I am using Convex.jl and MOSEK to solve a mixed integer second-order cone programming problem.
The cost function is encoded as minimize(-x + μ * sum(abs.(v)) - a * sum(γ))
where x (real value), v (real vector), and γ (binary vector) are the problem variables, and a and μ are parameters. I noticed that for high values of μ there is a mismatch between the log of MOSEK and the cost function computed using the results of the variables. Specifically, MOSEK log reports Objective of best integer solution : -1.342072779625e+01 Best objective bound : -1.342072779625e+01
while if I try to compute the cost function using the results its value is -6.28. Additionally, a cost function having a value lower than -7.21 should be impossible due to the bounds on x and γ.
Is there any explanation for this?
PS: the original problem is quite complex and long.
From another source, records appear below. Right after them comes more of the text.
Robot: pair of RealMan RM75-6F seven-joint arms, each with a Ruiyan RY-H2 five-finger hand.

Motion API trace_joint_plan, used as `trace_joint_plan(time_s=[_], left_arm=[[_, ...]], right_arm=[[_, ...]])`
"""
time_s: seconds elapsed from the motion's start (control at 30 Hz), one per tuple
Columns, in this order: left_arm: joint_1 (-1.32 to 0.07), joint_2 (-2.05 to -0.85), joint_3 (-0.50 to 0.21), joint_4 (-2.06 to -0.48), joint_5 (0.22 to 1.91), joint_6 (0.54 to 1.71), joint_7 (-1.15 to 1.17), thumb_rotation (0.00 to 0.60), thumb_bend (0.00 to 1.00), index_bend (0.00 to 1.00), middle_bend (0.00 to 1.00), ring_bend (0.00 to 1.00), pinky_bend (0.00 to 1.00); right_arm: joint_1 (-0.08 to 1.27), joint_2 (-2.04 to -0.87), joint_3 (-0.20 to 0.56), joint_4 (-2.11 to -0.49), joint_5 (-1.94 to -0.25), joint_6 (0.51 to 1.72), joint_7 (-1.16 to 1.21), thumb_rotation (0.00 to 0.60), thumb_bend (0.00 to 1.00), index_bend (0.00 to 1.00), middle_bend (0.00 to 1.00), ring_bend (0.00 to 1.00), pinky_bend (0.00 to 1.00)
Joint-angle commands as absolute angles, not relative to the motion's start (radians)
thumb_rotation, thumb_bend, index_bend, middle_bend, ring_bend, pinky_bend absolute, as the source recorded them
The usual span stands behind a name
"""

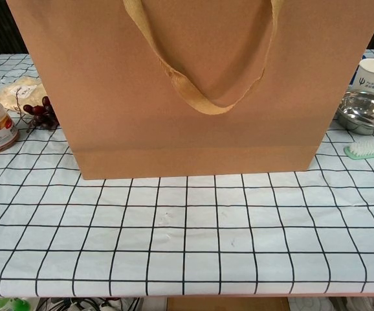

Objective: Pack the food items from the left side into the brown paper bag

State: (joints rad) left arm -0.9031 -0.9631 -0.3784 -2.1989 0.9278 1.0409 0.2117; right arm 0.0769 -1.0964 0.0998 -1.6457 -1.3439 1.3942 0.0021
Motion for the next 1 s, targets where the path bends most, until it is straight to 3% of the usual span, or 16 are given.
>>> trace_joint_plan(time_s=[0.03, 0.17, 0.23, 0.33, 0.57, 1.0], left_arm=[[-0.936, -0.987, -0.371, -2.182, 0.892, 1.033, 0.251, 0.6, 0.25, 0.42, 0.41, 0.3, 0.42], [-0.956, -0.964, -0.356, -2.197, 0.847, 1.005, 0.291, 0.6, 0.14, 0.28, 0.26, 0.17, 0.33], [-0.958, -0.95, -0.353, -2.206, 0.833, 1.0, 0.299, 0.6, 0.07, 0.17, 0.13, 0.04, 0.17], [-0.951, -0.926, -0.362, -2.22, 0.813, 1.009, 0.283, 0.6, 0.01, 0.12, 0.05, 0.0, 0.04], [-0.916, -0.895, -0.374, -2.231, 0.862, 1.056, 0.251, 0.6, 0.02, 0.12, 0.06, 0.0, 0.03], [-0.809, -0.793, -0.243, -2.304, 0.792, 1.403, 0.685, 0.6, 0.04, 0.13, 0.1, 0.0, 0.11]], right_arm=[[0.077, -1.097, 0.101, -1.645, -1.343, 1.395, 0.002, 0.6, 0.27, 0.03, 0.03, 0.14, 0.27], [0.076, -1.098, 0.102, -1.644, -1.341, 1.396, 0.003, 0.6, 0.27, 0.03, 0.03, 0.14, 0.27], [0.076, -1.098, 0.103, -1.644, -1.342, 1.398, 0.003, 0.6, 0.27, 0.03, 0.03, 0.14, 0.27], [0.076, -1.099, 0.103, -1.644, -1.344, 1.399, 0.004, 0.6, 0.27, 0.03, 0.03, 0.14, 0.27], [0.076, -1.101, 0.104, -1.642, -1.346, 1.402, 0.005, 0.6, 0.27, 0.03, 0.03, 0.14, 0.27], [0.075, -1.109, 0.109, -1.631, -1.355, 1.416, 0.016, 0.6, 0.27, 0.03, 0.03, 0.14, 0.27]])
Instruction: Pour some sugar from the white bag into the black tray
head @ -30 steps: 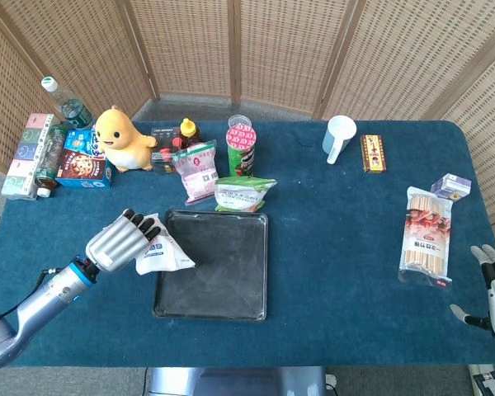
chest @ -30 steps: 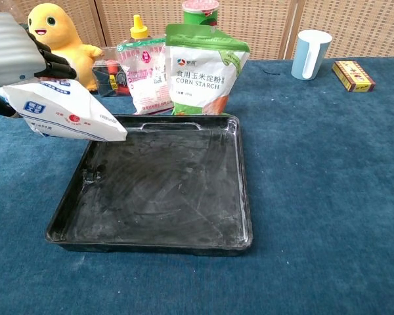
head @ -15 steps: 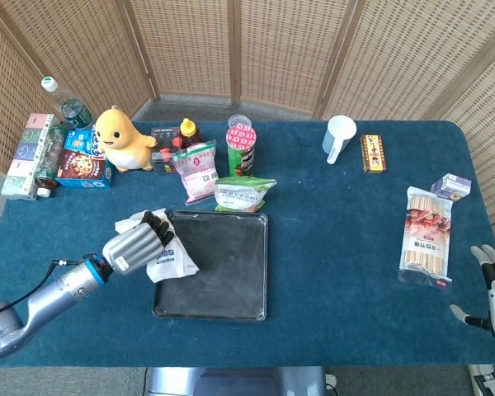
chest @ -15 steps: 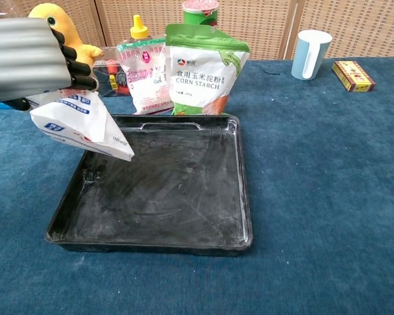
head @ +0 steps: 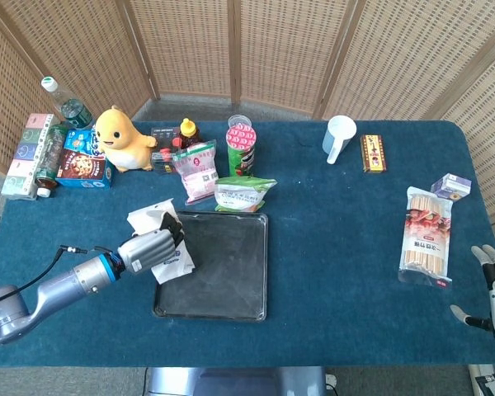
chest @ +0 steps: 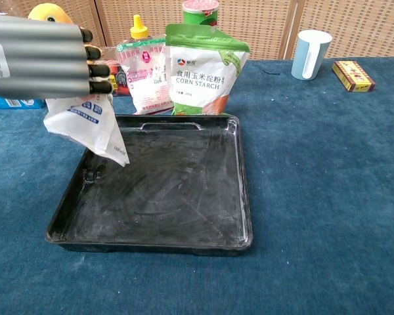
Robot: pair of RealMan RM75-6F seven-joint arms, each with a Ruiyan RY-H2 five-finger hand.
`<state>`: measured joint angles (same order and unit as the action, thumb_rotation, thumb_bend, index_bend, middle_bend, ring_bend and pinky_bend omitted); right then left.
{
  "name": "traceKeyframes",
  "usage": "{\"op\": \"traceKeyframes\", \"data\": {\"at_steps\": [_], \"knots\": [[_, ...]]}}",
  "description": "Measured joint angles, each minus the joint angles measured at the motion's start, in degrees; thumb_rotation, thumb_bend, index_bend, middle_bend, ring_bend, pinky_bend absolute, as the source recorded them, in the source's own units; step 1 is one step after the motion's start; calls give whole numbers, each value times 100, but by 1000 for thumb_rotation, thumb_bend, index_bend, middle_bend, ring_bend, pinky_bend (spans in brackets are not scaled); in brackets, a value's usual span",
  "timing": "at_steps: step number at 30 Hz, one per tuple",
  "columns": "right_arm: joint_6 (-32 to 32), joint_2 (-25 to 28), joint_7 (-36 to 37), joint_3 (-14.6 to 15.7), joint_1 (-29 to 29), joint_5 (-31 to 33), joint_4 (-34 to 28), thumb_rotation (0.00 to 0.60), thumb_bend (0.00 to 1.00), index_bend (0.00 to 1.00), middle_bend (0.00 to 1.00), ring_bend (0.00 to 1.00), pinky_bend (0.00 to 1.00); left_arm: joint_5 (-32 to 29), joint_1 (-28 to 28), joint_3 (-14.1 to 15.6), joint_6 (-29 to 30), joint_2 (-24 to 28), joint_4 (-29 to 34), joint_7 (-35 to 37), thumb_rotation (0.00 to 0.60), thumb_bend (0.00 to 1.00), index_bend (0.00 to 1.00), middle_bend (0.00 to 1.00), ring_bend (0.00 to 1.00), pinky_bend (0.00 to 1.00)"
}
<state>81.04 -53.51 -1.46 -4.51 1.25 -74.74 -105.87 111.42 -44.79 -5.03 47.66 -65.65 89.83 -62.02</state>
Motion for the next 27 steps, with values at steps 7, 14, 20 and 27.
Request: {"op": "traceKeyframes", "data": {"at_steps": [7, 14, 20, 27], "knots": [[-16, 7, 26, 2, 3, -5, 5, 600, 26, 7, 0, 0, 18, -69, -42, 14, -337, -3, 115, -540, 600, 394, 636, 477, 523, 576], [-18, 11, 47, 2, 3, -3, 16, 600, 25, 7, 0, 0, 18, -393, 76, -94, -222, -90, 271, -628, 600, 393, 636, 476, 523, 576], [-20, 14, 53, 9, 2, -20, 14, 600, 26, 7, 0, 0, 17, -645, 313, -136, 343, -202, 207, -181, 600, 391, 637, 477, 522, 576], [-16, 18, 46, 5, -1, -2, 7, 600, 26, 7, 0, 0, 17, -1138, 827, -132, 1340, -546, 39, 1094, 600, 384, 636, 486, 523, 577]]}}
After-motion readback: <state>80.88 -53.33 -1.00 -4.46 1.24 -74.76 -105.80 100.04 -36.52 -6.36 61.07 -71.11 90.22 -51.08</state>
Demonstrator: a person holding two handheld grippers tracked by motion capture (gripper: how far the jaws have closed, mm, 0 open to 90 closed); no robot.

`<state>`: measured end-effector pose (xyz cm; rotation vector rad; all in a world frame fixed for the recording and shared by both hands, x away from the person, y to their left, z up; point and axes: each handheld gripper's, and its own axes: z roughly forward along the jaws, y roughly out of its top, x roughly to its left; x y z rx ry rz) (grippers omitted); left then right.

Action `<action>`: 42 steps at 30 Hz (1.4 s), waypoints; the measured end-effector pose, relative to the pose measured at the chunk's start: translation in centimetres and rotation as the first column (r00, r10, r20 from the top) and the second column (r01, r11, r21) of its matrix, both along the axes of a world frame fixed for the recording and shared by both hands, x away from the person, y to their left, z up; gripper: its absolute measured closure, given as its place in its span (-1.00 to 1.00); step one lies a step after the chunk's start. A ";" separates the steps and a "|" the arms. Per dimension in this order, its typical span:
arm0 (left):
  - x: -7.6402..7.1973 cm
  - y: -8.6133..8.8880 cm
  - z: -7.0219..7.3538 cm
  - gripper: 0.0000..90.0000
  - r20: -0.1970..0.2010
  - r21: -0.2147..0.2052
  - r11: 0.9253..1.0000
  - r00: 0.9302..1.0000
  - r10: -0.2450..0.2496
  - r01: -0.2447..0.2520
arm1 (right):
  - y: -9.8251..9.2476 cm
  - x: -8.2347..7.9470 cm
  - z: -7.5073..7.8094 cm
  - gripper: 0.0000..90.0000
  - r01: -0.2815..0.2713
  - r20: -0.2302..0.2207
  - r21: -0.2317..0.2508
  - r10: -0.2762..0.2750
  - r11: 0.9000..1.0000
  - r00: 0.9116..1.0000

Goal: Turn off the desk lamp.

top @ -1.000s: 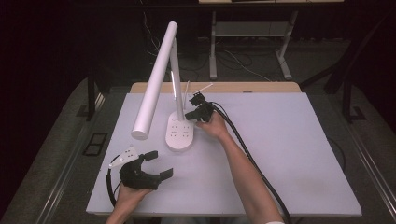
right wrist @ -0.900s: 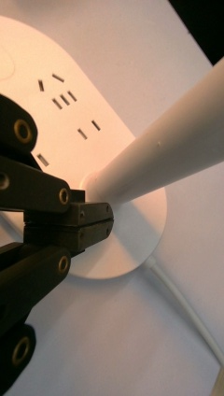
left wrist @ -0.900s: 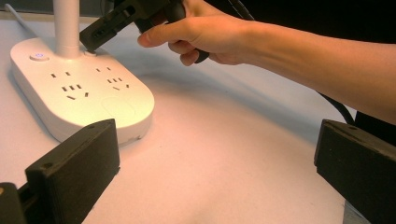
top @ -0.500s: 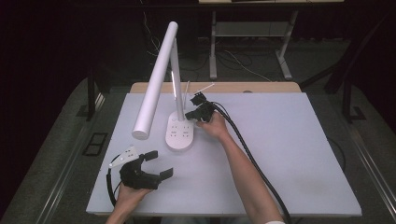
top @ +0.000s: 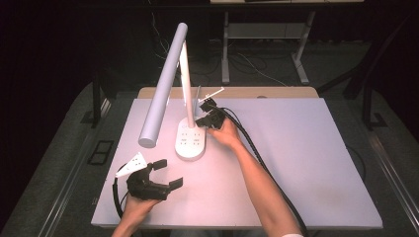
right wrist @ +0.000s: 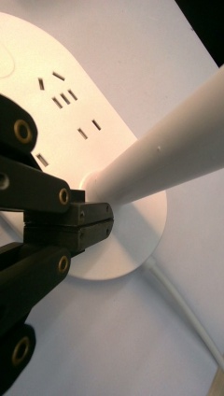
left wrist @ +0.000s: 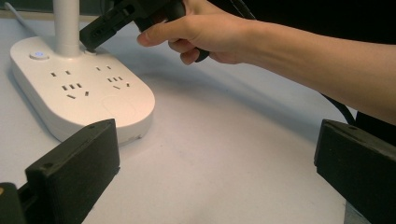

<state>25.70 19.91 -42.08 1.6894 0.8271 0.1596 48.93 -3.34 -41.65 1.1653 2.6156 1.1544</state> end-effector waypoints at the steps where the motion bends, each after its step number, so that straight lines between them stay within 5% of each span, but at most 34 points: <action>1: 0.0 0.0 0.0 -1.00 0.000 0.000 1.000 1.000 0.000 0.000 | 0.0 0.0 0.0 1.00 0.000 0.000 0.000 0.000 1.000 1.000; 23: 0.0 0.0 0.0 -1.00 0.001 0.003 1.000 1.000 -0.001 0.001 | 0.0 -0.5 -0.1 1.00 0.022 0.039 -0.011 -0.022 1.000 0.999; 34: 0.0 0.0 0.0 -1.00 -0.001 -0.001 1.000 1.000 0.001 -0.001 | -0.8 -0.9 1.6 0.99 0.028 0.045 0.057 -0.031 0.998 0.999; 36: 0.0 0.0 0.0 -1.00 0.002 -0.006 1.000 1.000 0.000 0.000 | -1.0 -1.1 2.2 0.54 0.052 0.055 0.055 -0.055 0.997 0.997; 39: -0.1 0.0 0.0 -1.00 -0.002 -0.028 1.000 1.000 0.002 -0.002 | -1.3 -1.3 2.8 0.56 0.059 0.087 0.032 -0.062 0.998 0.994; 42: 0.0 0.0 0.0 -1.00 -0.004 -0.022 1.000 1.000 0.002 -0.003 | -2.2 -1.7 4.1 0.34 0.060 0.098 0.045 -0.065 0.997 0.993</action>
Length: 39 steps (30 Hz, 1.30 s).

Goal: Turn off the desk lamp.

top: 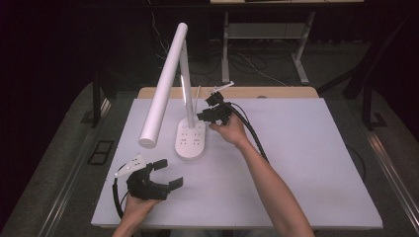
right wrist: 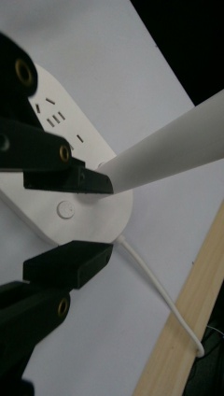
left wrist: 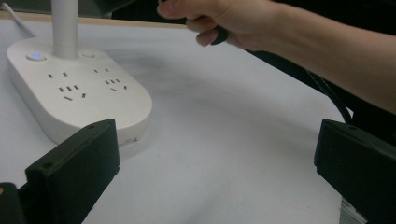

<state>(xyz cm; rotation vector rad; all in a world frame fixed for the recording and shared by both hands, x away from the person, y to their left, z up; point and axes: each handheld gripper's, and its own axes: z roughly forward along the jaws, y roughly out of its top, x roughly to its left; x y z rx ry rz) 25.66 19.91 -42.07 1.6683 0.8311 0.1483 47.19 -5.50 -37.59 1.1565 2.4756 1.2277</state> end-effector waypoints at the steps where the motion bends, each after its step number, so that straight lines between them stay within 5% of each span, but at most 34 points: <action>1: 0.0 0.1 0.0 -1.00 0.001 0.003 1.000 1.000 0.001 -0.001 | -0.2 -0.1 0.3 0.28 0.003 0.003 0.004 -0.003 1.000 1.000; 9: 0.0 0.0 0.0 -1.00 0.001 0.003 1.000 1.000 0.005 -0.005 | -2.5 -0.8 2.2 -0.25 0.033 0.031 0.023 -0.034 0.999 0.999; 15: 0.1 0.0 -0.1 -1.00 -0.002 0.010 1.000 1.000 0.003 -0.003 | -4.9 -1.9 3.4 -0.98 0.042 0.025 0.036 -0.043 0.998 0.999; 24: 0.1 -0.1 -0.1 -1.00 -0.006 0.007 1.000 1.000 0.008 -0.008 | -7.9 -3.9 4.2 -0.98 0.038 0.037 0.086 -0.041 0.996 0.998; 39: 0.1 -0.2 -0.1 -1.00 -0.008 0.010 1.000 1.000 0.004 -0.004 | -13.1 -9.0 4.9 -0.98 0.015 0.071 0.087 -0.021 0.996 0.997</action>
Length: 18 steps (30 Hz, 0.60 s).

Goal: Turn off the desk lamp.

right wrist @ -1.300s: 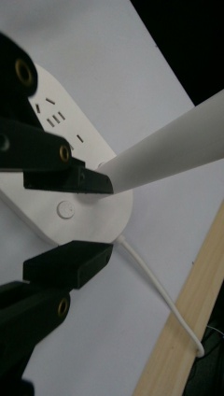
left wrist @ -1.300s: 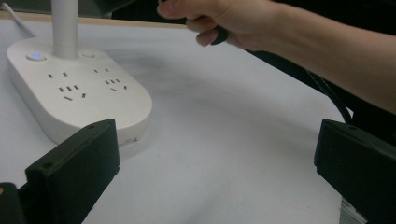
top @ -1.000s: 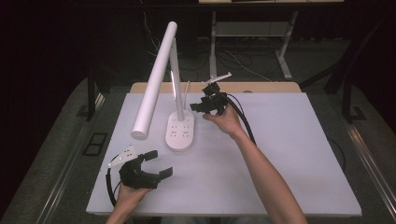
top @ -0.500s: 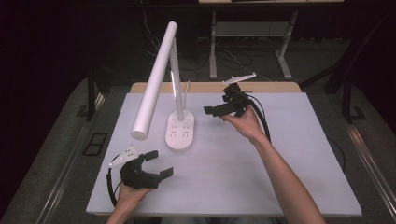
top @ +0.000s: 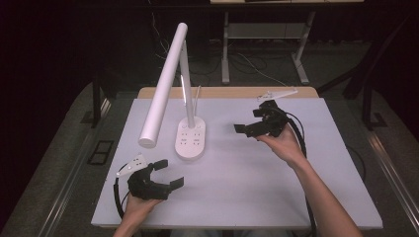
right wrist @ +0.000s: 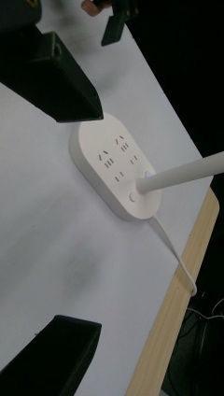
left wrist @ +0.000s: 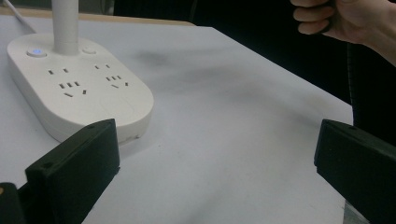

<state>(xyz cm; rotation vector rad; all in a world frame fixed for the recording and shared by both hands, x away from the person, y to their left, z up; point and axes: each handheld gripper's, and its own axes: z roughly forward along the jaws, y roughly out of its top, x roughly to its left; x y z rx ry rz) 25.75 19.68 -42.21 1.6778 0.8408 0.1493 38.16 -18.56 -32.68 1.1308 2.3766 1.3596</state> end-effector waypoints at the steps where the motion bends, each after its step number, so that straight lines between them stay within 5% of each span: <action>1: 0.0 0.0 0.0 -1.00 0.001 0.002 1.000 1.000 0.001 -0.001 | -0.5 -0.4 0.1 -0.98 0.002 0.003 0.003 -0.002 1.000 1.000; 18: 0.1 -0.2 -0.1 -1.00 -0.004 0.009 1.000 1.000 0.000 0.000 | -6.6 -6.6 -2.2 -0.98 0.044 0.000 0.064 -0.044 0.997 0.999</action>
I am trying to find a MWE.
An optimal solution satisfying the relative gap tolerance of 1.00e+00(%) has been located.
The relative gap is 0.00e+00(%).
An optimal solution satisfying the absolute gap tolerance of 0.00e+00 has been located.
The absolute gap is 0.00e+00.
Objective of best integer solution : -1.342072779625e+01
Best objective bound : -1.342072779625e+01
Initial feasible solution objective: Undefined
Construct solution objective : Not employed
User objective cut value : Not employed
Number of cuts generated : 0
Number of branches : 611
Number of relaxations solved : 615
Number of interior point iterations: 18831
Number of simplex iterations : 0
Time spend presolving the root : 0.20
Time spend optimizing the root : 0.30
Mixed integer optimizer terminated. Time: 66.23
x must be lower than log(500)=6.21, while the term a * sum(γ) is at maximum 1, since the parameter a is selected to be 1/length(γ). And yes, the solution is feasible, and the bounds and constraints are well respected.
Higher than 10000. And it gets worse incresing the value.